Microsoft Outlook no le permite recibir archivos de cierto tipo. Esto incluye tanto .exe como .js, y le impide introducir malware en su computadora sin darse cuenta. Sin embargo, eso no significa que no puedan y no se deslizarán por otros medios. Hay tres formas extremadamente fáciles de reenvasar el ransomware:

  • Usando compresión de archivos: el código malicioso se puede archivar y se envía con una extensión de archivo diferente que no activa el bloqueo integrado de archivos adjuntos de Outlook.
  • Renombrar el archivo: frecuentemente encontramos códigos maliciosos disfrazados de otro tipo de archivo. Como la mayoría del mundo usa algún tipo de paquete de ofimática, los formatos de documentos son extremadamente populares.
  • Usando un servidor compartido: esta opción es un poco menos probable, pero el correo malicioso se puede enviar desde un servidor FTP privado o seguro de SharePoint si está comprometido. Como el servidor se incluiría en la lista blanca dentro de Outlook, el archivo adjunto no se tomaría como malicioso.

Vea aquí una lista completa de las extensiones que Outlook bloquea de forma predeterminada.

Vigilancia constante

No voy a mentir. Existe una amenaza omnipresente de malware cuando estás en línea, pero no tienes que sucumbir a la presión. Considere los sitios que está visitando, las cuentas a las que se está registrando y los correos electrónicos que está recibiendo. Y aunque sabemos que es difícil para el software antivirus mantener el ritmo con la deslumbrante variedad de variantes de malware producidas, la descarga y la actualización de una suite de antivirus deben formar parte de la defensa de su sistema..

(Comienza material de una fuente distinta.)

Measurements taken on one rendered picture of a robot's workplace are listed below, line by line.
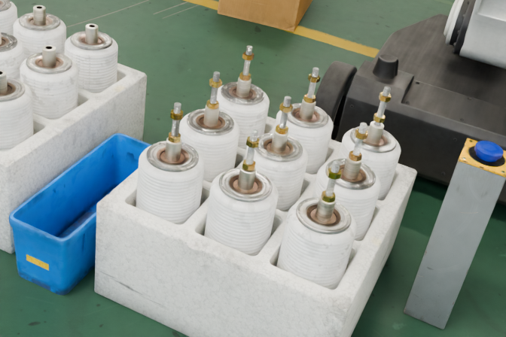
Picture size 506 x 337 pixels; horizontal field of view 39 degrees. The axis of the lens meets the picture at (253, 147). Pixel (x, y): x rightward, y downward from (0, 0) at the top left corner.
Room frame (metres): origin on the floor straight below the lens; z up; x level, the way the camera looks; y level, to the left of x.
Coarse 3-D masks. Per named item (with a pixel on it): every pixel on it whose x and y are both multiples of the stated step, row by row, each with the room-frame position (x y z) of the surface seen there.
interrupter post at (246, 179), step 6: (240, 168) 0.81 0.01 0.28; (240, 174) 0.81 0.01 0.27; (246, 174) 0.80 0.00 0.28; (252, 174) 0.81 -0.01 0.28; (240, 180) 0.81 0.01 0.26; (246, 180) 0.80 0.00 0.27; (252, 180) 0.81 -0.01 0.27; (240, 186) 0.80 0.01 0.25; (246, 186) 0.80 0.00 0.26; (252, 186) 0.81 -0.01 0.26
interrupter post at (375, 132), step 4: (372, 124) 0.99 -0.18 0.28; (380, 124) 1.00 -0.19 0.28; (372, 128) 0.99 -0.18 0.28; (376, 128) 0.98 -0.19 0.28; (380, 128) 0.99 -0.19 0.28; (368, 132) 0.99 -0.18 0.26; (372, 132) 0.99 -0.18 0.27; (376, 132) 0.98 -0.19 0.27; (380, 132) 0.99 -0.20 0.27; (368, 136) 0.99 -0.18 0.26; (372, 136) 0.99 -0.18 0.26; (376, 136) 0.99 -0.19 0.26; (380, 136) 0.99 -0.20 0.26; (368, 140) 0.99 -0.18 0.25; (372, 140) 0.99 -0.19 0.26; (376, 140) 0.99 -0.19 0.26
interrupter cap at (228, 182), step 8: (224, 176) 0.82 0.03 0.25; (232, 176) 0.83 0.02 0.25; (256, 176) 0.84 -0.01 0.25; (264, 176) 0.84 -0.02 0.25; (224, 184) 0.80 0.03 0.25; (232, 184) 0.81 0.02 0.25; (256, 184) 0.82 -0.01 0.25; (264, 184) 0.82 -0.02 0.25; (224, 192) 0.79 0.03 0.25; (232, 192) 0.79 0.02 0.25; (240, 192) 0.79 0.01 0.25; (248, 192) 0.80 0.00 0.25; (256, 192) 0.80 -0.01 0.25; (264, 192) 0.80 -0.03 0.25; (240, 200) 0.78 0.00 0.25; (248, 200) 0.78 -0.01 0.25; (256, 200) 0.78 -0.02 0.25
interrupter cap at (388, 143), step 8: (368, 128) 1.03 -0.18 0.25; (352, 136) 0.99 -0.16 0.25; (384, 136) 1.01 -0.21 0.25; (392, 136) 1.01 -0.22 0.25; (368, 144) 0.98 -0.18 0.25; (376, 144) 0.98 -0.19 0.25; (384, 144) 0.98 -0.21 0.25; (392, 144) 0.99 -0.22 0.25; (376, 152) 0.96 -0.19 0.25; (384, 152) 0.96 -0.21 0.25
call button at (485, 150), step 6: (480, 144) 0.90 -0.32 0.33; (486, 144) 0.90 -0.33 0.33; (492, 144) 0.91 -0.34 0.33; (480, 150) 0.89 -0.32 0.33; (486, 150) 0.89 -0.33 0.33; (492, 150) 0.89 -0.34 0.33; (498, 150) 0.89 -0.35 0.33; (480, 156) 0.89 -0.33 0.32; (486, 156) 0.88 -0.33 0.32; (492, 156) 0.88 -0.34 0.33; (498, 156) 0.88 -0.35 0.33
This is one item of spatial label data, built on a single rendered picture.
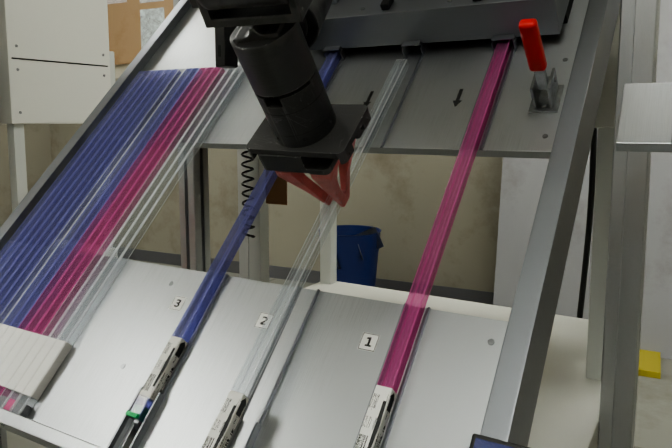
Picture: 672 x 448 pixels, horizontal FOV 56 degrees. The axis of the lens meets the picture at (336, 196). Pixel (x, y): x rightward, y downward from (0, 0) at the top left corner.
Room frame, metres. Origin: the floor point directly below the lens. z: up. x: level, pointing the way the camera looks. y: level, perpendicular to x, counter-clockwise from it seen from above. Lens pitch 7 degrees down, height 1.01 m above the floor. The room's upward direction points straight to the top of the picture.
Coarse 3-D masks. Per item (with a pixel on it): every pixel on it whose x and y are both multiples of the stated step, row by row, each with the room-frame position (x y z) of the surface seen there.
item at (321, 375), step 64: (128, 320) 0.64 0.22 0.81; (256, 320) 0.57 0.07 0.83; (320, 320) 0.55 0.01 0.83; (384, 320) 0.52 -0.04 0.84; (448, 320) 0.50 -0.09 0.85; (64, 384) 0.60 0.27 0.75; (128, 384) 0.58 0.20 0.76; (192, 384) 0.55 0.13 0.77; (256, 384) 0.52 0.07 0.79; (320, 384) 0.50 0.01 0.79; (448, 384) 0.46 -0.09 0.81
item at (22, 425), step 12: (0, 408) 0.58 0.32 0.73; (0, 420) 0.57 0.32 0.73; (12, 420) 0.57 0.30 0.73; (24, 420) 0.56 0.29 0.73; (12, 432) 0.64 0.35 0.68; (24, 432) 0.55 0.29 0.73; (36, 432) 0.55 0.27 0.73; (48, 432) 0.54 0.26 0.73; (60, 432) 0.54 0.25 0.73; (48, 444) 0.56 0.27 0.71; (60, 444) 0.53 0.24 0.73; (72, 444) 0.52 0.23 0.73; (84, 444) 0.52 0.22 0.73
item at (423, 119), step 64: (576, 0) 0.74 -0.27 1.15; (192, 64) 0.97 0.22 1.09; (320, 64) 0.84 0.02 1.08; (384, 64) 0.79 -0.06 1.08; (448, 64) 0.74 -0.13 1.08; (512, 64) 0.70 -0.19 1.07; (256, 128) 0.79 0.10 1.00; (384, 128) 0.70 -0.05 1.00; (448, 128) 0.67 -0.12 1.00; (512, 128) 0.63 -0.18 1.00
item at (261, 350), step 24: (384, 96) 0.72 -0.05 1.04; (360, 144) 0.67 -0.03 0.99; (336, 216) 0.62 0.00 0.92; (312, 240) 0.59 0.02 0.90; (312, 264) 0.58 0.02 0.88; (288, 288) 0.55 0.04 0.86; (288, 312) 0.54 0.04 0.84; (264, 336) 0.52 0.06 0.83; (264, 360) 0.51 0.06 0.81; (240, 384) 0.49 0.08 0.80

¿Ha sido golpeado por ransomware? ¿Recuperaste tus archivos? ¿Qué ransomware fue? Háganos saber lo que le pasó!

Créditos de las imágenes: mapa de infección de la red de bots Necrus a través de malwaretech.com, interfaz de descifrado de Bart e infecciones actuales por país, tanto a través de phishme.com

Explorar más sobre: ​​JavaScript, Microsoft Office 2016, Ransomware.